9. The rope-driven linear module according to claim 8, wherein an output wheel code wheel shaft (20) and a code wheel fixing seat (21) are installed at the end part of the output steel wire wheel (8), a steering wheel code wheel shaft (24) and a code wheel fixing seat (21) are installed at the end part of the steering steel wire wheel (9), the rope-driven linear module further comprises an output wheel encoder support (23) and a steering wheel encoder support (26), the output wheel encoder (22) is fixed on the output wheel encoder support (23), and the steering wheel encoder (25) is fixed on the steering wheel encoder support (26), so that the rope-driven linear module is higher in operation and positioning precision by adopting the multi-encoder positioning mode.

10. The rope-driven linear module according to claim 1, further comprising a tensioning shaft (18) and a one-way bearing (19), wherein the speed-reducing wire rope (7) passes through the tensioning shaft (18) together when passing through the motor speed-reducing wheel (6), the output wire rope (10) passes through the tensioning shaft (18) together when passing through the steering wire wheel (9), the tensioning shaft (18) is installed in the motor speed-reducing wheel (6) and the steering wire wheel (9) through the one-way bearing (19), and the tensioning shaft (18) is rotated in the wire rope tensioning direction when the wire rope is required to be tensioned, and locking is achieved after loosening.

11. A rope-driven linear block according to claim 1, characterized in that the number of turns of the speed-reducing wire rope (7) wound around the motor output shaft (5) and the motor speed-reducing wheel (6) and the number of turns of the output wire rope (10) wound around the output wire wheel (8) and the steering wire wheel (9) are greater than two in order to prevent the wire rope from slipping.
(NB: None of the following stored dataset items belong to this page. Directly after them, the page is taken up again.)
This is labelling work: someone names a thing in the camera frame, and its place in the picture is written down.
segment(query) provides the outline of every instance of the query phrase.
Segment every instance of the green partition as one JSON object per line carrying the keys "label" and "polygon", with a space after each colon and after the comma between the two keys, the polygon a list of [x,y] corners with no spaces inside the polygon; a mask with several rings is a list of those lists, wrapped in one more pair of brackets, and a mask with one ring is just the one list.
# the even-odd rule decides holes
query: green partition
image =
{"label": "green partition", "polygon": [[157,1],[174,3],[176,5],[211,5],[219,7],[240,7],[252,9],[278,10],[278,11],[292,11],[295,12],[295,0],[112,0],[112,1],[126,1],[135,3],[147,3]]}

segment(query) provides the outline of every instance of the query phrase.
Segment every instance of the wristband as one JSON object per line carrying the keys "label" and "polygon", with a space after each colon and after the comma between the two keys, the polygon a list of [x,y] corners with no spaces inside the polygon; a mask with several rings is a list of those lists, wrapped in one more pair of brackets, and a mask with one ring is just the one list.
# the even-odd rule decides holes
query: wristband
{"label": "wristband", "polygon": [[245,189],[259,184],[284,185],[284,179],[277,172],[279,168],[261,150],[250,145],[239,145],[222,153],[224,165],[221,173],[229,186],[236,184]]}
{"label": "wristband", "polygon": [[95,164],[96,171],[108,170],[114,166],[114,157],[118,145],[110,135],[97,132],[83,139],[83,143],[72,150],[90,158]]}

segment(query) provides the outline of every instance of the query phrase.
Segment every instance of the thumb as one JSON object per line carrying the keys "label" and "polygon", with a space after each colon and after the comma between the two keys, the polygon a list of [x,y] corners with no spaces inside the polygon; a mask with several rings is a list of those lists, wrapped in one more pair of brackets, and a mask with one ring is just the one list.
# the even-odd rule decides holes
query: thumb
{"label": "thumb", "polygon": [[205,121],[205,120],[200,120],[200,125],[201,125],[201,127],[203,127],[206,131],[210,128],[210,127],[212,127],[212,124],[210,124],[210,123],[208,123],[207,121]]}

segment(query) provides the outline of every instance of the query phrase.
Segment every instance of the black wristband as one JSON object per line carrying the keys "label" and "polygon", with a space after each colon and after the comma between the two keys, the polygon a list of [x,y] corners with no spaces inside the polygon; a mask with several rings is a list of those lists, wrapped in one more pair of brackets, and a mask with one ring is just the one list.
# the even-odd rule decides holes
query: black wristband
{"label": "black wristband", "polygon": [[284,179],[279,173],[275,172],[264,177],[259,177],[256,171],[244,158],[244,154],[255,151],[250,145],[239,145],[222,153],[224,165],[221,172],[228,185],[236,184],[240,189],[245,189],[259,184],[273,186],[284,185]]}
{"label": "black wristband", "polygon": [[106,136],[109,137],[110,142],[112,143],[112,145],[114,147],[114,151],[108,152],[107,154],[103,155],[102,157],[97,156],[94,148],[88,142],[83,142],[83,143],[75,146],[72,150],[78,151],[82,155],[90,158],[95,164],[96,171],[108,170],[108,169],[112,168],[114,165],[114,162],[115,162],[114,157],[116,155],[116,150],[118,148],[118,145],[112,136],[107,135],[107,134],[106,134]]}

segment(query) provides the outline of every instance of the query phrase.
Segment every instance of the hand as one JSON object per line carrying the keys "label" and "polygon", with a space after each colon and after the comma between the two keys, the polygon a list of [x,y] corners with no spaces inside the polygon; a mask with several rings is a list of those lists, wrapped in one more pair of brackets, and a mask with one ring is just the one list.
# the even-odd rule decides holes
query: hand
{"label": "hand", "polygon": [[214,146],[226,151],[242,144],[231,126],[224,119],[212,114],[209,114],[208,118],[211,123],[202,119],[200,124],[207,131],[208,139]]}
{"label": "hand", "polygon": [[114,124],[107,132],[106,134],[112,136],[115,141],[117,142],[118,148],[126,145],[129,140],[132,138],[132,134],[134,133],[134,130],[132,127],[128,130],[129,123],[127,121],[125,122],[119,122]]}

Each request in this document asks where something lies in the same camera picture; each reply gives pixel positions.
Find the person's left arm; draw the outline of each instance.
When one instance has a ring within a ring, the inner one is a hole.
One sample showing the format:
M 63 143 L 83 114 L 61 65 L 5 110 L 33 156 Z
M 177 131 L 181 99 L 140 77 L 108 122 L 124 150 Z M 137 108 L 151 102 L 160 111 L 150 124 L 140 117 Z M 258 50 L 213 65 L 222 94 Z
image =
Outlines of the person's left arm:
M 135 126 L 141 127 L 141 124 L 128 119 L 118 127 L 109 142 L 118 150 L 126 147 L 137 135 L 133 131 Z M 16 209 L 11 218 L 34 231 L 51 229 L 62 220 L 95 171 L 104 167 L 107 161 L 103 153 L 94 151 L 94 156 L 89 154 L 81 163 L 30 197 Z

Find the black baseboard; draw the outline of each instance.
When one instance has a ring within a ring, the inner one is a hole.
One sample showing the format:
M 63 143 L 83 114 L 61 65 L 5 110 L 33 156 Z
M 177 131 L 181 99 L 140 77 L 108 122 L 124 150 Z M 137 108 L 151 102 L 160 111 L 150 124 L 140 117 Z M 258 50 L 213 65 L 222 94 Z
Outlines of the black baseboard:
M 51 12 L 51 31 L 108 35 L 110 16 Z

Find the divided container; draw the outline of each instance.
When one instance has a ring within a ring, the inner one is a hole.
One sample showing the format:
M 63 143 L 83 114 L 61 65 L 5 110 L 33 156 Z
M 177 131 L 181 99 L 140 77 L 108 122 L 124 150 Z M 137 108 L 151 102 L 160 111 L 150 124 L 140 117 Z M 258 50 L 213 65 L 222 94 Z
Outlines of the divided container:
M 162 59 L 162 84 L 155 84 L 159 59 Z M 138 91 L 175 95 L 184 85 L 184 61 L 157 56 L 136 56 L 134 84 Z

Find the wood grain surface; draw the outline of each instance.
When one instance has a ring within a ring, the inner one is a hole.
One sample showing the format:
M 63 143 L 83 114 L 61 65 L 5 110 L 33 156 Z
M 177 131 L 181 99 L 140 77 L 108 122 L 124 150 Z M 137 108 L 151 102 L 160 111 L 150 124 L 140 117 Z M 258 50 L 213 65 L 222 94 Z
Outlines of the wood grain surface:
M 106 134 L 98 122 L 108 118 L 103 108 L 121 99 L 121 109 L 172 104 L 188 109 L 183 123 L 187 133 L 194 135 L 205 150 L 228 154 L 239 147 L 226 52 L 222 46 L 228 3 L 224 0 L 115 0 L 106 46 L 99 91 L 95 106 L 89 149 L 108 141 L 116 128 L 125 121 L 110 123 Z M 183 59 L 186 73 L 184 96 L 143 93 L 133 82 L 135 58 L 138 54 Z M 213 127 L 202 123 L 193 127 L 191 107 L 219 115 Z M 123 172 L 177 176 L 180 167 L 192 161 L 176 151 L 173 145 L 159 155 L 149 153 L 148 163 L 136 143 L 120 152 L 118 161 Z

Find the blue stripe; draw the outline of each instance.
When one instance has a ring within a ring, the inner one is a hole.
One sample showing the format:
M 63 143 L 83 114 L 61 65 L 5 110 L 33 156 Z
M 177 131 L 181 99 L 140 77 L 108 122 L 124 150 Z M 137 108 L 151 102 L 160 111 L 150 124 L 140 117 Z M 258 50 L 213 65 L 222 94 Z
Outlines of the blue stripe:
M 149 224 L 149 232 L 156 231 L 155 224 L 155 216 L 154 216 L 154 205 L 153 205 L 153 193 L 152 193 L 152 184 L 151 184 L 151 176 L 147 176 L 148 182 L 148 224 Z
12. A linear-rope-drive module according to claim 1, characterized in that the linear-rope-drive module further comprises a body housing (31) and a sheath housing (32), the body housing (31) and the sheath housing (32) being mounted on the periphery of the linear-rope-drive module; an end tool seat (29) is mounted on the transfer frame (11), an end tool (30) is mounted on the end tool seat (29), and the end tool seat (29) and the end tool (30) are exposed out of the body shell (31) and the sheath shell (32).